Can you make a goal of supporting iTunes with no glitches? I know many of you are volunteers, but it is globally efficient if the installation number plays into the priority of the bugs. Just this one app could be huge for Linux on the desktop.
Warm regards,
-Keith
Everyone (with very few if any exceptions) who works on Wine does so because they want to. Priorities are set by each person for themselves. That is simply a fact of life when it comes to community developed software. You are, of course, entitled to your opinion of what is important but you need to persuade rather than trying to command compliance with your wishes.

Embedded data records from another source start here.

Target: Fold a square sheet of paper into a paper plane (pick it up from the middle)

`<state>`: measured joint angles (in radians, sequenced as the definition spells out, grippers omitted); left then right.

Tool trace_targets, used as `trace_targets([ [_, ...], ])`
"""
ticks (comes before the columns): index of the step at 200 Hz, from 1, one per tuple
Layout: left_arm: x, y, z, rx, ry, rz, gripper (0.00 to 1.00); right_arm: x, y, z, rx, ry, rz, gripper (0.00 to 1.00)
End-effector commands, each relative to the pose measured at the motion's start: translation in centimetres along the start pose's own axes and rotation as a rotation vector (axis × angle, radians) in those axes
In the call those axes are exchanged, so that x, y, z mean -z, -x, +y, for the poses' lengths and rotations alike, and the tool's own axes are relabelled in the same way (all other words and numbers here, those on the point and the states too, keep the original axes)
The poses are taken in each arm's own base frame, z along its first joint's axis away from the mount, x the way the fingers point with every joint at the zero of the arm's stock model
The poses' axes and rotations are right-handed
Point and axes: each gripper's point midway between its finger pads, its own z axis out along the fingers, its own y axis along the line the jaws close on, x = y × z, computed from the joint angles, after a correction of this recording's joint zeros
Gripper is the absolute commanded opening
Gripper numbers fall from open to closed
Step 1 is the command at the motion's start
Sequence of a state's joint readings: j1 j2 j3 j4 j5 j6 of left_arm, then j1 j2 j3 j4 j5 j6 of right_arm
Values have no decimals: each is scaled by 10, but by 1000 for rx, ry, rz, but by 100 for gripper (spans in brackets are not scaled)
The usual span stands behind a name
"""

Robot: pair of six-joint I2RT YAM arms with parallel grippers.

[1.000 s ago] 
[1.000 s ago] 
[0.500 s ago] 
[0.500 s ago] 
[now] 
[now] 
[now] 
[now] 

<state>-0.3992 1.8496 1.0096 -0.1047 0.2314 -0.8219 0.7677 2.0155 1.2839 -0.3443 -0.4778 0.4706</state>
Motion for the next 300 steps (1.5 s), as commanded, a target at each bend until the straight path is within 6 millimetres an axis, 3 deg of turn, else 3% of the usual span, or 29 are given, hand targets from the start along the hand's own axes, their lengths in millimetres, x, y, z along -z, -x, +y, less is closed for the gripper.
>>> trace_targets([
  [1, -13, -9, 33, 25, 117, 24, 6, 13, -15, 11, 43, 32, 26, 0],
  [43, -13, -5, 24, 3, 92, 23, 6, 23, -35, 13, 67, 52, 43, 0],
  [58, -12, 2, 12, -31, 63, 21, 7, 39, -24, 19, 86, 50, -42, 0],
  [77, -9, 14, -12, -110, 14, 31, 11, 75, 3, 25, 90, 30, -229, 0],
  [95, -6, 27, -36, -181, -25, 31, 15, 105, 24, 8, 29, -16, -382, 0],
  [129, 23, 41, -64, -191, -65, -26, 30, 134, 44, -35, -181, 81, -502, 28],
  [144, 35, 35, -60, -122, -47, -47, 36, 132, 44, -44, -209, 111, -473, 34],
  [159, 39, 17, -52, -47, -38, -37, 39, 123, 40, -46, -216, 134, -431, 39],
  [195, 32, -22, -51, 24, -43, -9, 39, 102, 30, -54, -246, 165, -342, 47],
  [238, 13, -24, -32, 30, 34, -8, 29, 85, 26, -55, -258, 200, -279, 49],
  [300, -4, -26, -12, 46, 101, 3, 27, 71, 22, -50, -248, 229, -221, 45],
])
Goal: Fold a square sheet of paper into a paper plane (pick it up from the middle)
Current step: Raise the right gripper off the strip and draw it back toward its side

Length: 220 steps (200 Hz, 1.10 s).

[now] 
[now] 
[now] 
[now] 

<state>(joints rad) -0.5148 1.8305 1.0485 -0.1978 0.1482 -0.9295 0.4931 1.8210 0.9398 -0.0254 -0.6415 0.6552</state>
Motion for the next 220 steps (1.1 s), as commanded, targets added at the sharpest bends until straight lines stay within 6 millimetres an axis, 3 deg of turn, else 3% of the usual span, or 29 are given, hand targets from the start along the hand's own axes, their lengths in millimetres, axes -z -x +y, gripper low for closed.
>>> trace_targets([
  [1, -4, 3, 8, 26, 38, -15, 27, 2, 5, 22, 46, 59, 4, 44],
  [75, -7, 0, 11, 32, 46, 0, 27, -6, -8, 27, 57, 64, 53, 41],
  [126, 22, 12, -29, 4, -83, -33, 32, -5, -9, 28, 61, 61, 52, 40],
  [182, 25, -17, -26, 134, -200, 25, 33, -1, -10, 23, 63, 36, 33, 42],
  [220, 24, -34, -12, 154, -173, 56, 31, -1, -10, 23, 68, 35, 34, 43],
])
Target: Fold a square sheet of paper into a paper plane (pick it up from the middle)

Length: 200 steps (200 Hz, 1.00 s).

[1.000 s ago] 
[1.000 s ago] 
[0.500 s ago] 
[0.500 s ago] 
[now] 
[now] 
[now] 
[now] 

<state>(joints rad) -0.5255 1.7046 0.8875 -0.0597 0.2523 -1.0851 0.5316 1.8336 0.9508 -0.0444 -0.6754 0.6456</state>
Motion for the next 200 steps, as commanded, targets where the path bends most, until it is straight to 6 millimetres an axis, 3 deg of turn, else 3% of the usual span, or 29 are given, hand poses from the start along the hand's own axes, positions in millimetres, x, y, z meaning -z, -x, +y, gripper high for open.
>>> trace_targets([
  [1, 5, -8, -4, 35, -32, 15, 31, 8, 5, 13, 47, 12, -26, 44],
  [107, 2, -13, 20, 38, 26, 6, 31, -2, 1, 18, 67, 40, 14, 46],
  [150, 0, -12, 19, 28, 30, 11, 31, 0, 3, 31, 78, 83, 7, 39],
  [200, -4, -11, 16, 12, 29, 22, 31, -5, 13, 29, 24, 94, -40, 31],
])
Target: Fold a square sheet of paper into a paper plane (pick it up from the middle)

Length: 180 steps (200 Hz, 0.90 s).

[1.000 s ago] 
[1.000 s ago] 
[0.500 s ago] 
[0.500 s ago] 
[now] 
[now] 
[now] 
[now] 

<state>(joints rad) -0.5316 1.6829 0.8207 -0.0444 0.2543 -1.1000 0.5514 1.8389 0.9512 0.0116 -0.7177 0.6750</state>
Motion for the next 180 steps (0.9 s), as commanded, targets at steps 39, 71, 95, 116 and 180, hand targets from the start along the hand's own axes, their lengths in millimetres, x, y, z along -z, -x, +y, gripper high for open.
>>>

One of the most effective ways to assure progress on a particular piece of Wine is to put your own effort into improving that particular piece. In the case of iTunes, one of the early steps would be to examine the log Wine produces when you try to install it or run it. This is likely to show that some particular function is not implemented or is not implemented properly. Next, write a test that demonstrates what should happen. Make sure it works on recent native Windows versions. Submit the new test as a patch. Then fix Wine so that it passes that test and does not fail any existing tests due to your changes. Once the test patch has been accepted, check that you changes to Wine pass the new test. Finally, submit your change to Wine. At that point there will be one less thing that keeps iTunes from running on Wine.
Other things you need to keep in mind:
1. Does it run on Windows? iTunes is an Apple product and it could be that it has been intentionally implemented so that it does not run on Microsoft's OS. 2. Are there legal issues that would keep it from being run under Wine? 3. Assure that your code meets the Wine style.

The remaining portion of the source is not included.